Sharon Haggins Dunn
Lowell, Massachusetts
Visual artist/Artist educator
Sharon Haggins Dunn, Lowell, Massachusetts, is a mixed-media artist/educator who employs photography, drawing, painting, and digital imagery to create temporary site-specific installations, mixed-media environments and virtual immersive landscapes. She explores the concept of sacred space, referencing unknown ancestors, lost histories, forgotten narratives and rituals of passage. Dunn first traveled to Cuba in 1979 with anthropologist Johnnetta Cole to research the African base of Cuban culture. She has continued researching transcultural arts traditions in Cuba, as well as in Nicaragua, the United Kingdom, Nigeria, and Ghana. This research continues to inform current studio investigations and new research.
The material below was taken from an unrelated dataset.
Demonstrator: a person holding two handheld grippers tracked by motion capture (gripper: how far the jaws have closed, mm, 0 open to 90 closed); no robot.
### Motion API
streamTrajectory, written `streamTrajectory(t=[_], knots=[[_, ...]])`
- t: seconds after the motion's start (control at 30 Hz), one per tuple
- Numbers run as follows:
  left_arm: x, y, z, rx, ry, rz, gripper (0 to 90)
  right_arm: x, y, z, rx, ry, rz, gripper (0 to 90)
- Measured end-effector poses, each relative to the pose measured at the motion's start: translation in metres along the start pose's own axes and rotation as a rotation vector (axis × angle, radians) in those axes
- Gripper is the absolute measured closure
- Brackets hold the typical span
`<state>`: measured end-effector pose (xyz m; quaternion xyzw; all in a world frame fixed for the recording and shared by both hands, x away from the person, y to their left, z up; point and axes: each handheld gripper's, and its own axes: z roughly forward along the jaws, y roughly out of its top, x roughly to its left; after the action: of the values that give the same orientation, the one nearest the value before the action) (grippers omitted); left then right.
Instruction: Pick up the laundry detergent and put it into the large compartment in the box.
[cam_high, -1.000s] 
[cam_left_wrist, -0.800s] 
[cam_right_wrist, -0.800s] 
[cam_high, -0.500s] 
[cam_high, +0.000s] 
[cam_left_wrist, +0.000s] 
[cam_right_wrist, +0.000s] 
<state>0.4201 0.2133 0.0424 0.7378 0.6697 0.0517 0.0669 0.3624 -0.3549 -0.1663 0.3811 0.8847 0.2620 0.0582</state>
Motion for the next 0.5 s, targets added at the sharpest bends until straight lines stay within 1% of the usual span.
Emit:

In 2007 Dunn was awarded a residency at the Hasselblad Digital High Resolution Center of the University of the Creative Arts in Rochester, Kent, UK. Dunn is currently revisiting ideas explored in the Black Woman mural she completed in 1979, which has recently been featured in several exhibitions, including at the DeCordova Sculpture Park and Museum, Lincoln, MA; the Broad Museum, Los Angeles, CA; and the Tate Modern, London, UK. Sharon Haggins Dunn is Professor Emeritus at Massachusetts College of Art and Design, Boston, MA.